A common metaphor in mindfulness discourse is that observing thoughts and emotions is like being on a hillside watching the clouds go by: if you observe long enough, you’ll notice that they just fade away, like puffy little clouds do.
Question: doesn’t the act of observation change the nature of the experience being observed? Thoughts and emotions attend to their own objects and attention is a limited resource. Thoughts and emotions cannot “carry on as usual” if the limited resource upon which they depend has been diverted to the cognitive process of observing them. Thoughts and emotions are weakened through observation so they eventually end up as insubstantial wisps of nothing. Nothing here, keep moving.
Awareness tracks attention, nothing more. Attentional capacity is the boundary condition of awareness. If you cannot attend to two things at the same time, you can’t be aware of more than one stream of attention at the same time. You can’t be aware of everything. You have to pick and choose and switch and go back and forth.

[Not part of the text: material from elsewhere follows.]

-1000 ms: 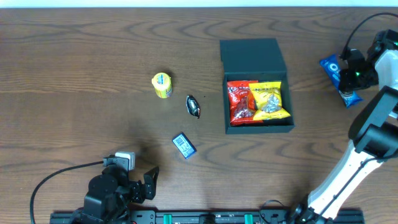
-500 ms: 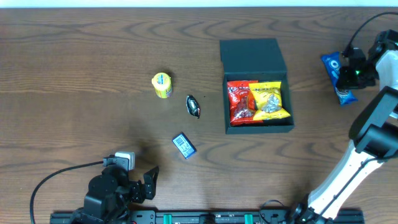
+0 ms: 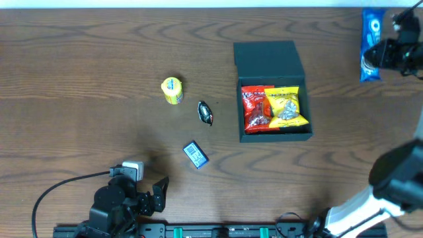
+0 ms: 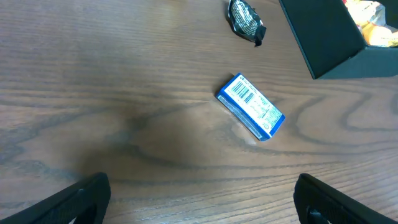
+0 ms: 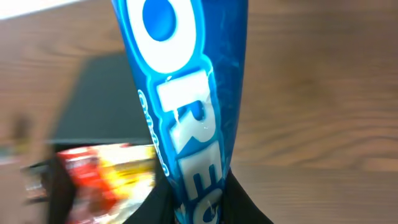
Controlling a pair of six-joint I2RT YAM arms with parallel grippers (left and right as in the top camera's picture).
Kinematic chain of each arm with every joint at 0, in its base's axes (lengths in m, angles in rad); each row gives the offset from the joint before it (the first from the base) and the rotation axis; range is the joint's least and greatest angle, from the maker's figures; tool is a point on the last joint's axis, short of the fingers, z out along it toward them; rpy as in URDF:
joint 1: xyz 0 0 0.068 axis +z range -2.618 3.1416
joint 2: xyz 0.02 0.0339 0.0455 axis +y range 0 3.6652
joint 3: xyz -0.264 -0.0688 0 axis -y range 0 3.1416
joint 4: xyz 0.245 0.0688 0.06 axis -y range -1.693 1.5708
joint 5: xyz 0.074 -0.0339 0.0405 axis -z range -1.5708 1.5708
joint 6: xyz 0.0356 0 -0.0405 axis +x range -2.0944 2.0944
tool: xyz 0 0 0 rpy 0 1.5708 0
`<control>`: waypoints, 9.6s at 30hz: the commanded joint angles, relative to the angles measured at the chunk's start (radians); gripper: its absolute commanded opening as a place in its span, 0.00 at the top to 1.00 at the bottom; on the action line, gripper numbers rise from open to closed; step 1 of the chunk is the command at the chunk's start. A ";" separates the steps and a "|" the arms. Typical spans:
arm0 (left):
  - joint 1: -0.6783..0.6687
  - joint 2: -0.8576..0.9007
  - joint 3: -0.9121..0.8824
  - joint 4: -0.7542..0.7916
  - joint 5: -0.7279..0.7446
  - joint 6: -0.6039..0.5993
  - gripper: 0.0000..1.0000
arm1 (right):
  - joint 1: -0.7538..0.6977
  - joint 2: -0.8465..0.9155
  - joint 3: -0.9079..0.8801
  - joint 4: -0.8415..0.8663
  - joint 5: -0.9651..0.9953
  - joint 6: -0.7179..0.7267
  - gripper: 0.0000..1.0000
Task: Pack container
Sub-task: 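Lift the Oreo pack and lower it into the box's right side, then open the right gripper and withdraw it from the box, then move the left gripper to the yellow Mentos bottle and grasp it, then lift the Mentos bottle and lower it into the box's left front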
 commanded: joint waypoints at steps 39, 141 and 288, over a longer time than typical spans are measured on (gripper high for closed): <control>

It is possible to become so adept at attention switching that it feels simultaneous, especially when the switching is happening on the order of milliseconds. To the extent that attention switching becomes automatized (through overlearning, as probably happens in some types of meditation practice), it may not require all that much mental effort. One just gets in the habit of switching from being deep in the forest to looking at the trees from the outside. Of course, the view within the forest is not the same as the view from beyond its boundary.